Coxsackievirus B1 (CVB1) is an emerging pathogen associated with severe neonatal diseases including aseptic meningitis, myocarditis, and pancreatitis and also with the development of type 1 diabetes. We characterize the binding and therapeutic efficacies of three CVB1-specific neutralizing antibodies (nAbs) identified for their ability to inhibit host receptor engagement. High-resolution cryo-EM structures showed that these antibodies recognize different epitopes but with an overlapping region in the capsid VP2 protein and specifically the highly variable EF loop.

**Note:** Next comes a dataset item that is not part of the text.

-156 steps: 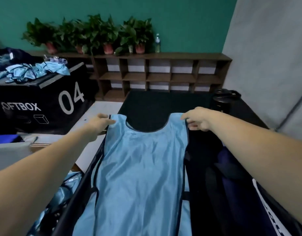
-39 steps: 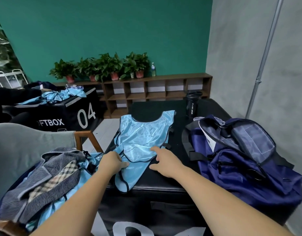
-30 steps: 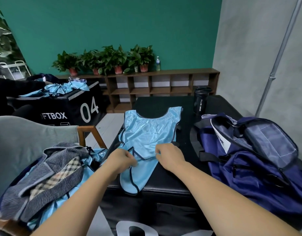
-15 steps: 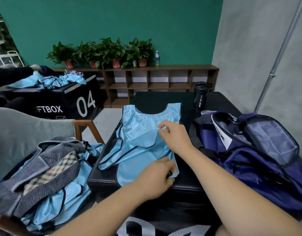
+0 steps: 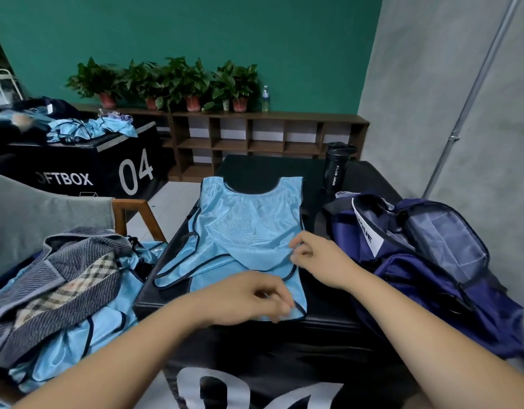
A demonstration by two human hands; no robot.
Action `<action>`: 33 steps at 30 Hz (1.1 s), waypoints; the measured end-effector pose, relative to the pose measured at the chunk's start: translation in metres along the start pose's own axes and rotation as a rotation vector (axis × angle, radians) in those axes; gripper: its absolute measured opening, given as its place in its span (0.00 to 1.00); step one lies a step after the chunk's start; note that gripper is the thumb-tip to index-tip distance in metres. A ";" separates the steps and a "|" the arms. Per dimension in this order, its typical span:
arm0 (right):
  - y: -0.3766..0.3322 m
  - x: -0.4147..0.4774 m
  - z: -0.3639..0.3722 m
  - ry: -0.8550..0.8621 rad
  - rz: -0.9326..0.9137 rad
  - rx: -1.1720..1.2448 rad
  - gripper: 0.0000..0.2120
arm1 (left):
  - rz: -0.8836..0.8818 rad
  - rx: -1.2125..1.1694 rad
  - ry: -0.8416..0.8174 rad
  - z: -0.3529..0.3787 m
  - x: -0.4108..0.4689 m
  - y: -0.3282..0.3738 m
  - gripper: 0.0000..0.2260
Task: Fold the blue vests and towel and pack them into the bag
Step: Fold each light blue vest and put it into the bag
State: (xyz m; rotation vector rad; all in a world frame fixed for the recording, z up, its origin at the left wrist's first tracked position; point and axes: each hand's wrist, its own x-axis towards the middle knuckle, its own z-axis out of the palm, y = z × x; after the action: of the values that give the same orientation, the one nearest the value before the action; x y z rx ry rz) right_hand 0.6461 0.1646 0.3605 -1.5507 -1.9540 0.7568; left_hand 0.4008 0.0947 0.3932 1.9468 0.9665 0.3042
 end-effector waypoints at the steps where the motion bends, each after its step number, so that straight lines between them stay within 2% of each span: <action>1: 0.005 -0.005 0.002 -0.036 0.007 -0.014 0.09 | -0.018 0.060 0.065 -0.011 -0.004 -0.006 0.04; 3: 0.011 -0.012 0.005 -0.062 0.011 -0.042 0.16 | -0.081 0.246 0.181 -0.035 -0.011 -0.023 0.01; 5: 0.009 -0.015 0.006 -0.054 0.004 -0.079 0.21 | -0.220 0.410 0.232 -0.059 -0.018 -0.040 0.02; 9: -0.008 -0.016 0.017 0.026 0.001 -0.262 0.24 | -0.532 0.496 0.257 -0.087 -0.026 -0.061 0.08; 12: -0.026 -0.018 0.029 0.047 0.011 -0.395 0.26 | -0.659 0.549 0.229 -0.086 -0.021 -0.068 0.16; 15: -0.035 -0.017 0.043 -0.029 0.015 -0.505 0.28 | -0.683 0.569 0.266 -0.080 -0.015 -0.075 0.17; 19: -0.029 -0.011 0.048 -0.025 0.034 -0.434 0.16 | -0.635 0.532 0.347 -0.075 -0.012 -0.073 0.15; 22: -0.023 -0.011 0.038 -0.030 0.050 -0.349 0.14 | -0.610 0.503 0.383 -0.075 -0.013 -0.074 0.13; 29: -0.008 -0.022 -0.010 0.026 0.156 -0.300 0.13 | -0.684 0.527 0.311 -0.099 -0.032 -0.085 0.10; 31: -0.007 -0.028 -0.017 -0.052 0.241 -0.261 0.12 | -0.722 0.560 0.284 -0.109 -0.039 -0.092 0.09; 33: -0.013 -0.036 -0.016 -0.220 0.332 -0.267 0.10 | -0.741 0.594 0.252 -0.116 -0.041 -0.097 0.08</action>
State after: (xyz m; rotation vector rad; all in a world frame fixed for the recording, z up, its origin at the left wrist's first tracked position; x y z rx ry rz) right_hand 0.6559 0.1285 0.3794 -2.0644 -2.0448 0.8574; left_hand 0.2608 0.1636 0.3849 1.9049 2.0336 -0.1977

Moreover, they perturb capsid-receptor interactions by binding various viral particle forms. Antibody combinations achieve synergetic neutralization via a stepwise capsid transition and virion disruption, indicating dynamic changes in the virion in response to multiple nAbs targeting the receptor-binding site. Furthermore, this three-antibody cocktail protects against lethal challenge in neonatal mice and limits pancreatitis and viral replication in a non-obese diabetic mouse model. These results illustrate the utility of nAbs for rational design of therapeutics against picornaviruses such as CVB. [Display omitted] •Three CVB1 nAbs independently confer protection against lethal challenge•Triple-antibody cocktail offers synergistic neutralization and enhanced protection•nAbs perturb virion-receptor interactions via receptor mimicry•Triple-antibody cocktail triggers capsid rearrangement and disrupts CVB1 virion Zheng et al. report a therapeutic triple-antibody cocktail that confers receptor mimicry, multifunctional and synergistic neutralization, and infection protection, as tested with lethal challenge and a non-obese diabetic mice model. Structural analysis shows that the combination of three neutralizing antibodies achieves synergistic virus neutralization via stepwise capsid transition and uncoating.